**** DATASET RECORDS ****

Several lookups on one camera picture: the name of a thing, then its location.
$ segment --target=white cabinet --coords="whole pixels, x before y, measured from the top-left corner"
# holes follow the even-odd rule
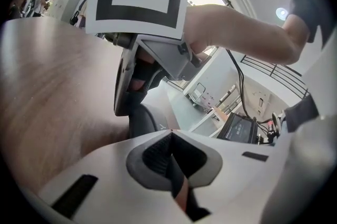
[[[47,16],[69,23],[80,0],[54,0]]]

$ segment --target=brown tabletop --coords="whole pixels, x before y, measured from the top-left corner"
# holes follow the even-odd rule
[[[6,22],[1,34],[1,150],[20,185],[37,192],[84,155],[127,138],[128,118],[113,111],[121,48],[49,17]],[[177,128],[167,95],[155,90],[148,102]]]

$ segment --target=metal railing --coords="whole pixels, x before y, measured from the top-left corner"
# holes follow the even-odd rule
[[[307,86],[302,81],[302,75],[288,66],[266,63],[248,56],[244,56],[241,63],[270,76],[301,99],[309,94]]]

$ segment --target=black electronic equipment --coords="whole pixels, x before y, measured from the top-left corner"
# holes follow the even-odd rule
[[[257,141],[257,121],[231,113],[217,136],[218,139],[255,144]]]

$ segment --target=ceiling light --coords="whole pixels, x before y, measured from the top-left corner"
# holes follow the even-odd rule
[[[276,16],[280,19],[285,21],[286,17],[288,16],[288,11],[284,8],[277,8],[276,9]]]

****

**WHAT THE TASK ASKS**
In the entries above, find the lines containing the word "whole" and say how many there are, with no other words.

**RESPONSE AREA**
5